What you will do:
From the entries below, copy exactly the lines from the one that contains "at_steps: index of" through the one that contains "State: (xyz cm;", both included, and only those.

Data:
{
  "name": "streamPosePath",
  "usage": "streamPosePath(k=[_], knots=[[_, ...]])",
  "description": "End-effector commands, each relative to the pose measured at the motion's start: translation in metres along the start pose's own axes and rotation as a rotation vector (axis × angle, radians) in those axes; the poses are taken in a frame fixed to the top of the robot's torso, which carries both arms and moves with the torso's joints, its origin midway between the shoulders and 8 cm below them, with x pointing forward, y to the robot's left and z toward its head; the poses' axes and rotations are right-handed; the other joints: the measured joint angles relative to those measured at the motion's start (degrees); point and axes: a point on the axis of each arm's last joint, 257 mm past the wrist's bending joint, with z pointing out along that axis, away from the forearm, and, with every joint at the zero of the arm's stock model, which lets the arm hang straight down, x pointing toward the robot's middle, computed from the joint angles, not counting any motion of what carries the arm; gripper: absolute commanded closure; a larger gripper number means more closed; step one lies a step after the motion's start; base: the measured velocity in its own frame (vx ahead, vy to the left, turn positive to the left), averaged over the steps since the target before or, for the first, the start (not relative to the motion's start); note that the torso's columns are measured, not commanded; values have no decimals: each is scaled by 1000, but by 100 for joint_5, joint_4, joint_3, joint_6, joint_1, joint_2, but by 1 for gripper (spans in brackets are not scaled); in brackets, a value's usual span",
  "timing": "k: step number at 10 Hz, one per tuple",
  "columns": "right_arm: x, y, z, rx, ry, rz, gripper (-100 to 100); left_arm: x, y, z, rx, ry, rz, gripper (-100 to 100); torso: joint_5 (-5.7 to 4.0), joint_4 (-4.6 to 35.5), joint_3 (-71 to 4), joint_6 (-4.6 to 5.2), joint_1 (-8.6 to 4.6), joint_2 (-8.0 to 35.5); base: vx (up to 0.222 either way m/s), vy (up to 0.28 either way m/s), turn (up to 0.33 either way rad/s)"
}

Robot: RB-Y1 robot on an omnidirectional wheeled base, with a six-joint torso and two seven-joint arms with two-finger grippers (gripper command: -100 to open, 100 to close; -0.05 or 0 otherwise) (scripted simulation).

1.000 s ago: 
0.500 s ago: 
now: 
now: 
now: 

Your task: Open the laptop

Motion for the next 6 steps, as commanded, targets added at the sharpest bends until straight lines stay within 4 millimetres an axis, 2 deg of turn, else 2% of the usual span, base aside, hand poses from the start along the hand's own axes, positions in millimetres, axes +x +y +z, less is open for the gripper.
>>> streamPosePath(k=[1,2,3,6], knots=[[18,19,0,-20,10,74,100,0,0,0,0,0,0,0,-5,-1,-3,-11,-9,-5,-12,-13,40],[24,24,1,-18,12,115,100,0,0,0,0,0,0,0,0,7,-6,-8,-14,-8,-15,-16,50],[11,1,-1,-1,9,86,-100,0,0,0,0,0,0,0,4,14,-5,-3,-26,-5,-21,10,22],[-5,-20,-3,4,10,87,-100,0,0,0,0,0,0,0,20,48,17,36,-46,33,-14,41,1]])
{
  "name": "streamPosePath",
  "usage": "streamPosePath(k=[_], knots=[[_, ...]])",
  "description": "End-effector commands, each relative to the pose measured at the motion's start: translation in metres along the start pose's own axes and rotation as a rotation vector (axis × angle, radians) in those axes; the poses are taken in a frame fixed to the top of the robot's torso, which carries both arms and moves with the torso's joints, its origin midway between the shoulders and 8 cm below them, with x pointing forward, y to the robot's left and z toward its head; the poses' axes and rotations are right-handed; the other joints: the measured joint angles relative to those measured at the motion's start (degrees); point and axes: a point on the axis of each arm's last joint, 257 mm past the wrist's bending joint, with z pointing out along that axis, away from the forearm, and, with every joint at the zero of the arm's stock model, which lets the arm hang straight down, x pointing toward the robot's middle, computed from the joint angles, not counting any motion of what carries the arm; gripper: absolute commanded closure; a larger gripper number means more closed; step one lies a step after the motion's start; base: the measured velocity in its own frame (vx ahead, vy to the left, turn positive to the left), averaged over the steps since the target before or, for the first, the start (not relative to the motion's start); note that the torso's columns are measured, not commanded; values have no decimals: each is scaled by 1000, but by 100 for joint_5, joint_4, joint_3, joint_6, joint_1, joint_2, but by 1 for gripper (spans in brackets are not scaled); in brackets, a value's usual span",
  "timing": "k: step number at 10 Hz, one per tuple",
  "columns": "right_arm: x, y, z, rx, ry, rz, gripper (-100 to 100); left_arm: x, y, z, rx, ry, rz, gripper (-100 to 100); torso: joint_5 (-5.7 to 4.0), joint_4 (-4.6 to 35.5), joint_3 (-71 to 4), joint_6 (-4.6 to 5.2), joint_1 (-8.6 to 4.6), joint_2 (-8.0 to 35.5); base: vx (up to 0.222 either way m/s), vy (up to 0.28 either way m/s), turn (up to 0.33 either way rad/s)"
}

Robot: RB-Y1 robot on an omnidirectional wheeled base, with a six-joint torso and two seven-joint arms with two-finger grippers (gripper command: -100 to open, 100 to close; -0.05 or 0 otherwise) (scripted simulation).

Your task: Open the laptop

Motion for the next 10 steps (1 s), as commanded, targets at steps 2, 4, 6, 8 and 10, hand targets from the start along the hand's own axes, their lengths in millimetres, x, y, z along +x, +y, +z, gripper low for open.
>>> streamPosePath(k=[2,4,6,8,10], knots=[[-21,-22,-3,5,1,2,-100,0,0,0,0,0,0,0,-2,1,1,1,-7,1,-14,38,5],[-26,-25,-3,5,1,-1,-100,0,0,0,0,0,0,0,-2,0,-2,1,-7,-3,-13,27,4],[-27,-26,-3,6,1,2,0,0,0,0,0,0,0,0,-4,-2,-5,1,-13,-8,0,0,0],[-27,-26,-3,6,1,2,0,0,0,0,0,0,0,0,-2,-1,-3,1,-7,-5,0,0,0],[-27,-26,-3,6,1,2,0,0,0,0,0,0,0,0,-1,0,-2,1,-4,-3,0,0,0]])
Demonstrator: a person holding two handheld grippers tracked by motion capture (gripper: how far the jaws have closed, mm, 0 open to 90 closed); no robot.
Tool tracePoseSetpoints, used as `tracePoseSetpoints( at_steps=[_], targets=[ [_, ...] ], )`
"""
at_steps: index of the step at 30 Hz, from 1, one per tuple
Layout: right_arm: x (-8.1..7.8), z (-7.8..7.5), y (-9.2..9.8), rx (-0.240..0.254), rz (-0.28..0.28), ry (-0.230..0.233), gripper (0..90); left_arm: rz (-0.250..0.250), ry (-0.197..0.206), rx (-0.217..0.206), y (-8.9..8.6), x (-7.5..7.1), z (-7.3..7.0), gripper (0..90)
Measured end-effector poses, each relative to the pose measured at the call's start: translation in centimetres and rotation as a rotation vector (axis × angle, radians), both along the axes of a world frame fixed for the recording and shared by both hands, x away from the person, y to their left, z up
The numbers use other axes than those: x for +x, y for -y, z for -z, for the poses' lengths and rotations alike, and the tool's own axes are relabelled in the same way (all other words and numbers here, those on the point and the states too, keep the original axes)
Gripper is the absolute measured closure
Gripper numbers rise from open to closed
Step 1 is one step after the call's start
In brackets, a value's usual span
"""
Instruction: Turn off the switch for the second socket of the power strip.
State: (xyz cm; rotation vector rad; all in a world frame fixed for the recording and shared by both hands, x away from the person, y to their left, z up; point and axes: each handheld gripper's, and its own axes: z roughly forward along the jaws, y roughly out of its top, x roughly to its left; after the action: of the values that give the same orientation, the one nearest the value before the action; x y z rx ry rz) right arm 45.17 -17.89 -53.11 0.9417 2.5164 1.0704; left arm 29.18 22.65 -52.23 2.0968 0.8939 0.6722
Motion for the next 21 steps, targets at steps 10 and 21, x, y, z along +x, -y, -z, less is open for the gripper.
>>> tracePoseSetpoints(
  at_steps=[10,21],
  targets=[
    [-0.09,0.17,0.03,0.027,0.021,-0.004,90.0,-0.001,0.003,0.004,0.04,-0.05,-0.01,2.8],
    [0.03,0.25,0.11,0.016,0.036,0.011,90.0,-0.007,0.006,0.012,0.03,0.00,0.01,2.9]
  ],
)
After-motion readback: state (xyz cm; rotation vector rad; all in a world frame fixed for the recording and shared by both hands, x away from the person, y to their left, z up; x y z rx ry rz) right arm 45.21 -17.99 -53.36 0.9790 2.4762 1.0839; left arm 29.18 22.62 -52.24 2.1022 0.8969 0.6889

Reply to the task:
at_steps: index of the step at 30 Hz, from 1, one per tuple
Layout: right_arm: x (-8.1..7.8), z (-7.8..7.5), y (-9.2..9.8), rx (-0.240..0.254), rz (-0.28..0.28), ry (-0.230..0.233), gripper (0..90); left_arm: rz (-0.250..0.250), ry (-0.197..0.206), rx (-0.217..0.206), y (-8.9..8.6), x (-7.5..7.1), z (-7.3..7.0), gripper (0..90)
Measured end-effector poses, each relative to the pose measured at the call's start: translation in centimetres and rotation as a rotation vector (axis × angle, radians), both along the axes of a world frame fixed for the recording and shared by both hands, x away from the person, y to their left, z up
The numbers use other axes than those: x for +x, y for -y, z for -z, for the poses' lengths and rotations alike, and the tool's own axes are relabelled in the same way (all other words and numbers here, those on the point and the states too, keep the original axes)
Gripper is the absolute measured closure
Gripper numbers rise from open to closed
Step 1 is one step after the call's start
In brackets, a value's usual span
"""
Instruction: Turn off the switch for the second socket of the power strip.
State: (xyz cm; rotation vector rad; all in a world frame fixed for the recording and shared by both hands, x away from the person, y to their left, z up; point and axes: each handheld gripper's, and its own axes: z roughly forward along the jaws, y roughly out of its top, x roughly to its left; after the action: of the values that give the same orientation, the one nearest the value before the action; x y z rx ry rz) right arm 45.17 -17.89 -53.11 0.9417 2.5164 1.0704; left arm 29.18 22.65 -52.23 2.0968 0.8939 0.6722

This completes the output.